### [Task prompt]
Work out how many lines in the data below contain the string "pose", and reply with that figure alone.

### [Input data]
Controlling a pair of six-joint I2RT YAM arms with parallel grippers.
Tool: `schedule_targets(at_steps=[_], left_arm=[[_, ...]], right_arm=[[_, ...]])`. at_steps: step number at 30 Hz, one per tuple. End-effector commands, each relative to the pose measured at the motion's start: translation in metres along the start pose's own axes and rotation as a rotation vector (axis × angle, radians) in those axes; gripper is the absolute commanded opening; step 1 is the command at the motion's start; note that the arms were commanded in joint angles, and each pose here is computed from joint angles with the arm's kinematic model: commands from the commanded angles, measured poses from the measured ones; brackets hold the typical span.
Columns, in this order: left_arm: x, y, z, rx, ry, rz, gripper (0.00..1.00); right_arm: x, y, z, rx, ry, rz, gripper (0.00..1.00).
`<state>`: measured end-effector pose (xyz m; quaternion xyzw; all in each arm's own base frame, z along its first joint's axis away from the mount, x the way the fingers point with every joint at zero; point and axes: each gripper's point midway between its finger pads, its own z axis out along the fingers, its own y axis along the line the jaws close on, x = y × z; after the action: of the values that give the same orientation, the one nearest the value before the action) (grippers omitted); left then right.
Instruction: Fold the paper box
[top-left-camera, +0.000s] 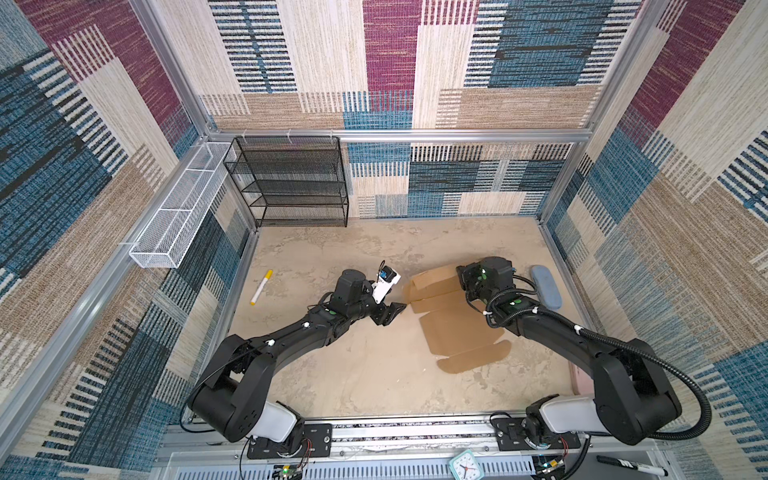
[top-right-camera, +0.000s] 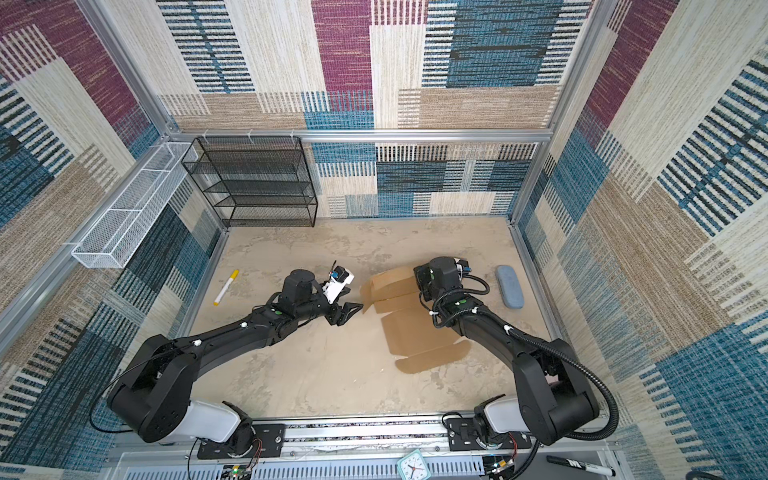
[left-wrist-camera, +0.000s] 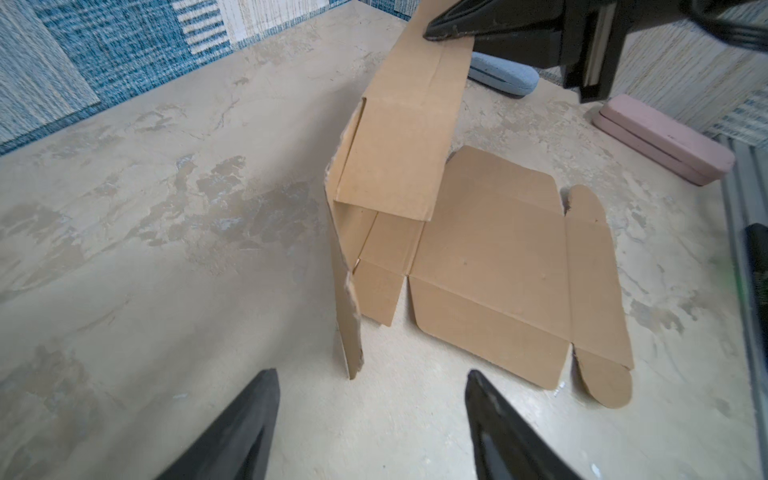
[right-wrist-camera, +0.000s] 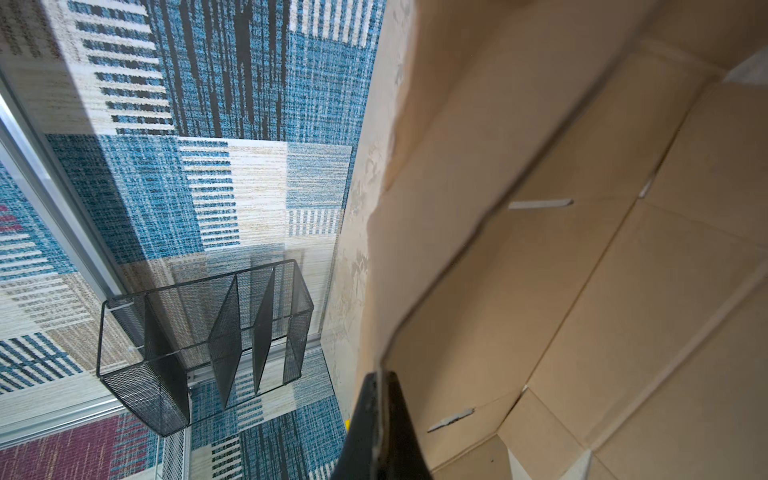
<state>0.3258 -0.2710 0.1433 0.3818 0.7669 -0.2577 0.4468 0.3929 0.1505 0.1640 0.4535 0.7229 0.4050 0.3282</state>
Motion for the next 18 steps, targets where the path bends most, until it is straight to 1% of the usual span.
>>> schedule_targets(at_steps=[1, 3, 7, 11, 18], left_arm=[[-0.018, 0.022, -0.006, -0.126, -0.08, 0.12, 0.74], [-0.021, 0.032, -0.013, -0.18, -0.099, 0.149, 0.74], [-0.025, 0.051, -0.022, -0.24, -0.116, 0.144, 0.75], [-0.024, 0.07, -0.019, -0.321, -0.099, 0.147, 0.75], [-0.021, 0.066, -0.002, -0.263, -0.104, 0.089, 0.74]], right_arm=[[0.012, -0.038, -0.003, 0.128, 0.058, -0.021, 0.0], [0.013, -0.039, -0.005, 0.123, 0.067, -0.029, 0.0], [0.016, -0.041, -0.007, 0.113, 0.082, -0.039, 0.0], [0.018, -0.043, -0.009, 0.105, 0.094, -0.053, 0.0], [0.019, -0.043, -0.009, 0.101, 0.101, -0.074, 0.0]])
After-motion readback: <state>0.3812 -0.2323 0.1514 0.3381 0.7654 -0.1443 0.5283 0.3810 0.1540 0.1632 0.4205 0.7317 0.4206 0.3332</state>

### [Task output]
2